Nothing should be left out. Give all the data again exactly as written.

The records START

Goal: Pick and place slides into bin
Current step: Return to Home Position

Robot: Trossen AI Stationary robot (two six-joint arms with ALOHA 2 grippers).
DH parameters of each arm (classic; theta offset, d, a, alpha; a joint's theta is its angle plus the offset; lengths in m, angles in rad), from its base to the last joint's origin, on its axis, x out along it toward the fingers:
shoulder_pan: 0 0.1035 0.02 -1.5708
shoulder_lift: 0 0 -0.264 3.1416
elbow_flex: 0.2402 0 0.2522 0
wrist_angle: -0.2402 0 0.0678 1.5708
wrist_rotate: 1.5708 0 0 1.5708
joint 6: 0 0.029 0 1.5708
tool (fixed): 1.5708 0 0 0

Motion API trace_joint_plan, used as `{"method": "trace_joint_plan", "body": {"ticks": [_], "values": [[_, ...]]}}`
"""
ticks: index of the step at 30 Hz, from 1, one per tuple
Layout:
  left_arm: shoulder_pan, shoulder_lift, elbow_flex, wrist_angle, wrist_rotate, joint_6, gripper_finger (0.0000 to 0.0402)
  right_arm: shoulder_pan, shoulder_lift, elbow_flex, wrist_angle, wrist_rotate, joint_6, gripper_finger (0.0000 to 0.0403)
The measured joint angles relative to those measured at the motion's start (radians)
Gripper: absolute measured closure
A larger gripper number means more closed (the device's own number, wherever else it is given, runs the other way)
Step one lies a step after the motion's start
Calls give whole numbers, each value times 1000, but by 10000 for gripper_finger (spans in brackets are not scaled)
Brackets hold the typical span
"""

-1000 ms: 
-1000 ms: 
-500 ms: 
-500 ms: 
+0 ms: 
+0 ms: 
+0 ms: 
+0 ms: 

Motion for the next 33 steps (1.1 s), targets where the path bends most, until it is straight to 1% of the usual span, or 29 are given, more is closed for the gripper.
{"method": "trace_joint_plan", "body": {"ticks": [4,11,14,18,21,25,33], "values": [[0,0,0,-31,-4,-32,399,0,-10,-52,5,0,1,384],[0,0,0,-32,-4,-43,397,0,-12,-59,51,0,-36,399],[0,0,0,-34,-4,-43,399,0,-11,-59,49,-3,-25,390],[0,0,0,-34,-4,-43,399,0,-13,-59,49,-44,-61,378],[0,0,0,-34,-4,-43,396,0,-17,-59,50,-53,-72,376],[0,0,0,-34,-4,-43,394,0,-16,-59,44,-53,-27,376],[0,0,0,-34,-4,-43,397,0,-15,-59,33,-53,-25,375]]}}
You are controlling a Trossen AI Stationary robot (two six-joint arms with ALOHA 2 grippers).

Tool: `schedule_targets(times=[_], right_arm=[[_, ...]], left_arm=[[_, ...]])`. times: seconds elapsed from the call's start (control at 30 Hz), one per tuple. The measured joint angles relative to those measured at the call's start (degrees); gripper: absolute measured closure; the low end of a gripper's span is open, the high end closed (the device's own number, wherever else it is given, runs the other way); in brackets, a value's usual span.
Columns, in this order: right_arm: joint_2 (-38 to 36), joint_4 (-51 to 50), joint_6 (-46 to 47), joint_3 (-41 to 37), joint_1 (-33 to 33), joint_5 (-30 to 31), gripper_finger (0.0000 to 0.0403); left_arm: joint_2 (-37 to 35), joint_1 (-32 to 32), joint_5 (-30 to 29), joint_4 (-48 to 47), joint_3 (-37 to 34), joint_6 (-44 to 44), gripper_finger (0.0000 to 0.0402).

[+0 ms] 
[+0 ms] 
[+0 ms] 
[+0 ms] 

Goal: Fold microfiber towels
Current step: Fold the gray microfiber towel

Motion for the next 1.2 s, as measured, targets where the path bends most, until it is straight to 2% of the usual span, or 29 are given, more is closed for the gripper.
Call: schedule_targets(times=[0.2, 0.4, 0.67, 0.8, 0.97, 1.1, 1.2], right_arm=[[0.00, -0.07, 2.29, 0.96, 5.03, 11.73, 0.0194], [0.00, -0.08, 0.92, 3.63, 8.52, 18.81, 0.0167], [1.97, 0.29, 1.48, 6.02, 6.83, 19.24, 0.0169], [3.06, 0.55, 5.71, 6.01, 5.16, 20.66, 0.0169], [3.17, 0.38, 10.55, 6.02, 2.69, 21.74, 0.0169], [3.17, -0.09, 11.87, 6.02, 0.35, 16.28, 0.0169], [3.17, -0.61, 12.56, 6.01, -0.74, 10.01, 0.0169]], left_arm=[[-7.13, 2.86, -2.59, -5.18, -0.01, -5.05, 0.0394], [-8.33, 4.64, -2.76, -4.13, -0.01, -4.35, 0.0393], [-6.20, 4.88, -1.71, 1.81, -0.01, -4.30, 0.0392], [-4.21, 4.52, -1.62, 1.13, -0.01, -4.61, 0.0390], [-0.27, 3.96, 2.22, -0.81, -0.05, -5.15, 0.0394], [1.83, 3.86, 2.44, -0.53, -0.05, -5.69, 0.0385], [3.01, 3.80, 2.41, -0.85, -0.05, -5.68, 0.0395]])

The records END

#### Written answer:
Goal: Pick and place slides into bin
Current step: Return to Home Position

Robot: Trossen AI Stationary robot (two six-joint arms with ALOHA 2 grippers).
DH parameters of each arm (classic; theta offset, d, a, alpha; a joint's theta is its angle plus the offset; lengths in m, angles in rad), from its base to the last joint's origin, on its axis, x out along it toward the fingers:
shoulder_pan: 0 0.1035 0.02 -1.5708
shoulder_lift: 0 0 -0.264 3.1416
elbow_flex: 0.2402 0 0.2522 0
wrist_angle: -0.2402 0 0.0678 1.5708
wrist_rotate: 1.5708 0 0 1.5708
joint 6: 0 0.029 0 1.5708
tool (fixed): 1.5708 0 0 0

Motion API trace_joint_plan, used as `{"method": "trace_joint_plan", "body": {"ticks": [_], "values": [[_, ...]]}}`
"""
ticks: index of the step at 30 Hz, from 1, one per tuple
Layout:
  left_arm: shoulder_pan, shoulder_lift, elbow_flex, wrist_angle, wrist_rotate, joint_6, gripper_finger (0.0000 to 0.0402)
  right_arm: shoulder_pan, shoulder_lift, elbow_flex, wrist_angle, wrist_rotate, joint_6, gripper_finger (0.0000 to 0.0403)
The measured joint angles relative to those measured at the motion's start (radians)
Gripper: absolute measured closure
A larger gripper number means more closed (the device's own number, wherever else it is given, runs the other way)
Step one lies a step after the motion's start
Calls give whole numbers, each value times 1000, but by 10000 for gripper_finger (spans in brackets are not scaled)
Brackets hold the typical span
"""

-1000 ms: 
-1000 ms: 
-500 ms: 
-500 ms: 
+0 ms: 
+0 ms: 
+0 ms: 
+0 ms: 

Motion for the next 33 steps (1.1 s), targets where the path bends most, until it is straight to 1% of the usual span, or 29 are given, more is closed for the gripper.
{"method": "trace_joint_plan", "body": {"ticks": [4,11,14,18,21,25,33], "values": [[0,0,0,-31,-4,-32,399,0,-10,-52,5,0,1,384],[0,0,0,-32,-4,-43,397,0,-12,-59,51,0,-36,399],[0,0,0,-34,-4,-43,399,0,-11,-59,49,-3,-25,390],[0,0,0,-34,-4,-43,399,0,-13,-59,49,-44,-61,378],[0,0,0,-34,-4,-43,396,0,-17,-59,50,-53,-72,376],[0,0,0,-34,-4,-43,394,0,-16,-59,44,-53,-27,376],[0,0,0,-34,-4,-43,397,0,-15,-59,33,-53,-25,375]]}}
You are controlling a Trossen AI Stationary robot (two six-joint arms with ALOHA 2 grippers).

Tool: `schedule_targets(times=[_], right_arm=[[_, ...]], left_arm=[[_, ...]])`. times: seconds elapsed from the call's start (control at 30 Hz), one per tuple. The measured joint angles relative to those measured at the call's start (degrees); gripper: absolute measured closure; the low end of a gripper's span is open, the high end closed (the device's own number, wherever else it is given, runs the other way); in brackets, a value's usual span.
Columns, in this order: right_arm: joint_2 (-38 to 36), joint_4 (-51 to 50), joint_6 (-46 to 47), joint_3 (-41 to 37), joint_1 (-33 to 33), joint_5 (-30 to 31), gripper_finger (0.0000 to 0.0403); left_arm: joint_2 (-37 to 35), joint_1 (-32 to 32), joint_5 (-30 to 29), joint_4 (-48 to 47), joint_3 (-37 to 34), joint_6 (-44 to 44), gripper_finger (0.0000 to 0.0402).

[+0 ms] 
[+0 ms] 
[+0 ms] 
[+0 ms] 

Goal: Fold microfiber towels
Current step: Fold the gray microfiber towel

Motion for the next 1.2 s, as measured, targets where the path bends most, until it is straight to 2% of the usual span, or 29 are given, more is closed for the gripper.
Call: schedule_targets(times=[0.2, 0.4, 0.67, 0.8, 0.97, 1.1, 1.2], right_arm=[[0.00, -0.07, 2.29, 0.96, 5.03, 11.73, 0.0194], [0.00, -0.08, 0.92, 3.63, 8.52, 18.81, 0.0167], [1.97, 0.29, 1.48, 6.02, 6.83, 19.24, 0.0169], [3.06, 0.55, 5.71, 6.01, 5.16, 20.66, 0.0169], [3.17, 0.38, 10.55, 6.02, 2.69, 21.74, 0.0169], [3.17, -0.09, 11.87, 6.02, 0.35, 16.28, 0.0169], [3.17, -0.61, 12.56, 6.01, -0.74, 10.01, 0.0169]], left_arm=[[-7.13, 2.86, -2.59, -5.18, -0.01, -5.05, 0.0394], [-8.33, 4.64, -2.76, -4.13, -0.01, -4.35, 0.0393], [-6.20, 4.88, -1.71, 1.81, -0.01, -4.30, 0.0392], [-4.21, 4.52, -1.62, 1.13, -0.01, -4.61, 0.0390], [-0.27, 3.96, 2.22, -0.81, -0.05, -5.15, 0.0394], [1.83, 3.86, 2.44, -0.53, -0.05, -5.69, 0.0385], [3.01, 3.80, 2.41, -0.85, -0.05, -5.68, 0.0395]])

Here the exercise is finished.